On revient à la Compétition avec peut-être le grand favori pour l’obtention de la Palme d’or. A l’image de Nuri Bilge Ceylan l’année dernière, qui a remporté le précieux sésame pour Winter Sleep après plusieurs autres prix importants, Mountains May Depart pourrait être le film de la confirmation pour Jia Zhangke. Encore plus accessible que A Touch of Sin il y a deux ans, Mountains May Depart suit le destin de plusieurs personnages sur trois périodes, le passé, le présent, et le futur. La première partie, qui précède l’apparition du titre, commence comme une comédie romantique des années 90, où deux hommes se disputent la femme qu’ils aiment. Celle-ci décide finalement de partir avec le plus riche, celui qui rêve d’occident. Quinze ans plus tard, l’ami éconduit retrouve son amour d’antan. Il a fondé une famille mais est tombé gravement malade et ne peut pas payer les frais d’opération. Elle est riche, mais divorcée et ne voit plus son fils, parti à l’ouest avec son père. Le ton a changé, le contexte social chinois, qui avait déjà décidé du sort de la première partie, enferme les personnages dans un univers moribond. On retrouve le Jia Zhangke virtuose, qui joue avec le temps, les genres, les formats, les régimes d’image et les points de vue pour replacer son mélodrame dans l’actualité socialo-politique chinoise. Le réalisateur se risque même à anticiper le futur, puisque son histoire s’étale jusqu’en 2025. Le fils est devenu adolescent. Il vit encore avec son père, qui l’empêche toujours de rentrer au pays pour revoir sa mère. Il ne reste plus que le regret d’une occasion manquée. Ce regret qui parcourt la vie des personnages durant tout le film.

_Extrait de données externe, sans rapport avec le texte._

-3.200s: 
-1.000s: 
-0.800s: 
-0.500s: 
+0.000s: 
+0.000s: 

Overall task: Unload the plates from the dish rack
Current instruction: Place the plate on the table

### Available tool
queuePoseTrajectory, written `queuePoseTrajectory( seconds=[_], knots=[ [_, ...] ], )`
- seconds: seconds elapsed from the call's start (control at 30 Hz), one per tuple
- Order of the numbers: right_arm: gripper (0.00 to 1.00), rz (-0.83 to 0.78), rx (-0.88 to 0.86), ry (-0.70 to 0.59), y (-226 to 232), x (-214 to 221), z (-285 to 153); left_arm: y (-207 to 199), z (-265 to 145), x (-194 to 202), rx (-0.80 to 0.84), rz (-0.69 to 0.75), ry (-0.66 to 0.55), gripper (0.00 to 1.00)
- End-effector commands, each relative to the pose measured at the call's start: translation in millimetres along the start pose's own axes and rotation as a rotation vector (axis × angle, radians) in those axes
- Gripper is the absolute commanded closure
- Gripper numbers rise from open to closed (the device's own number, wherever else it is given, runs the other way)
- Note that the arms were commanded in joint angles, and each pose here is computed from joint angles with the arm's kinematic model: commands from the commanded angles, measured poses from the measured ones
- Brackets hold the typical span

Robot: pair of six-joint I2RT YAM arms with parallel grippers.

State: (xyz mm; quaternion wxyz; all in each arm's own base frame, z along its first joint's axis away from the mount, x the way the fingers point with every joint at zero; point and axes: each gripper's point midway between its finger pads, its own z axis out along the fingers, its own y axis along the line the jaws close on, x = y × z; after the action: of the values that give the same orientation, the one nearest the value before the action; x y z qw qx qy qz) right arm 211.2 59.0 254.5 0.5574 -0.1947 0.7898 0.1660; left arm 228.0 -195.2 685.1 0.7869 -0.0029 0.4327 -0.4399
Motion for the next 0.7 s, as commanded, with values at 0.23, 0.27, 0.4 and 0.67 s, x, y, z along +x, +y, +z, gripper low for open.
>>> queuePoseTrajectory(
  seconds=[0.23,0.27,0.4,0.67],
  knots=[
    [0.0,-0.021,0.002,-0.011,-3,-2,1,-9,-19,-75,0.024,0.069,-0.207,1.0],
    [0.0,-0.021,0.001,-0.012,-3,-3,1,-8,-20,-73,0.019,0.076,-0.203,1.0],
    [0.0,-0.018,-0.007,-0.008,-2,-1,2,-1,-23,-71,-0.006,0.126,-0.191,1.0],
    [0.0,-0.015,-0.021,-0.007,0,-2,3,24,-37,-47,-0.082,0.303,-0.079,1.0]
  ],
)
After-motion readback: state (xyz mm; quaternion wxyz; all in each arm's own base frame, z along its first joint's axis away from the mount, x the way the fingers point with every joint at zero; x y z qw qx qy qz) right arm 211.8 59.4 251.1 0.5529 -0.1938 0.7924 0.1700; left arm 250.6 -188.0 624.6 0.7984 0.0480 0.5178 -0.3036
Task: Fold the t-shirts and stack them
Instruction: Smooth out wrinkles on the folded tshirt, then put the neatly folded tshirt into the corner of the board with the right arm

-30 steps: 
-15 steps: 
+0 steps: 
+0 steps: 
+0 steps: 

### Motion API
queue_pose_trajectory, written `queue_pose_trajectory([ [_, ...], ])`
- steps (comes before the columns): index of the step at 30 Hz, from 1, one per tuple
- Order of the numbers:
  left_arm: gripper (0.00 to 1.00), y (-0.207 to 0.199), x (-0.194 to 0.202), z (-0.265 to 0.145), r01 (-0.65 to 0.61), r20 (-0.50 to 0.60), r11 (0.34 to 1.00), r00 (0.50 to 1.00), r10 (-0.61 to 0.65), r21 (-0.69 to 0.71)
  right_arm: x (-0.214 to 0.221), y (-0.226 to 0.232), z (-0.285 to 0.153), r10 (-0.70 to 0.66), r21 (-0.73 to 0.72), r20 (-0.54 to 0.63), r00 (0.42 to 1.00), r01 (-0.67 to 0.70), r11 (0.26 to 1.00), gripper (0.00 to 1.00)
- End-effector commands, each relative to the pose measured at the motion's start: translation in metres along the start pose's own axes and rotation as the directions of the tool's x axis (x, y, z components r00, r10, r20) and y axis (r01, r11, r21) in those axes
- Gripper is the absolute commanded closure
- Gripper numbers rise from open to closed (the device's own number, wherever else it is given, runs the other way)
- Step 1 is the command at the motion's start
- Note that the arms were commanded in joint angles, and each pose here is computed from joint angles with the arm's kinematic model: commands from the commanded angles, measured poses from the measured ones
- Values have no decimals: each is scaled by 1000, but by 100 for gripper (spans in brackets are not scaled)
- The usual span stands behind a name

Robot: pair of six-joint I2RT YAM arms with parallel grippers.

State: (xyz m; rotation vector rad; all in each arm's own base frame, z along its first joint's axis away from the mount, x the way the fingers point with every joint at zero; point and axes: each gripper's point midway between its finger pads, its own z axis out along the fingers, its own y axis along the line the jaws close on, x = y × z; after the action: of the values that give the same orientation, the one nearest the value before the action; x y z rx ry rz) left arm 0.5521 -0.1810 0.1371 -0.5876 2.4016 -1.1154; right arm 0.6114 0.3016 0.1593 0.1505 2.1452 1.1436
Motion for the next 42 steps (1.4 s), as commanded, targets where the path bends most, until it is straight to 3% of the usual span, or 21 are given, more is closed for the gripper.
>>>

La dernière séquence, magnifique, reprend la version chinoise de Go West déjà entendue auparavant, en bouclant la boucle de manière plutôt ironique. Les rêves se sont bien vite évanouis.

Ce fut donc une très belle journée de cinéma, où l’Asie a encore pu démontrer qu’elle en avait sous la pédale. J’ai également pu voir Marguerite et Julien, de Valérie Donzelli, qui risque de gagner la palme du film le plus nul de la Compétition, donc je ne reviendrai sans doute pas dessus. En revanche, je vous parlerai prochainement du nouveau Pixar, Vice Versa, qui est peut-être le meilleur film des Studios depuis leur création. A très vite.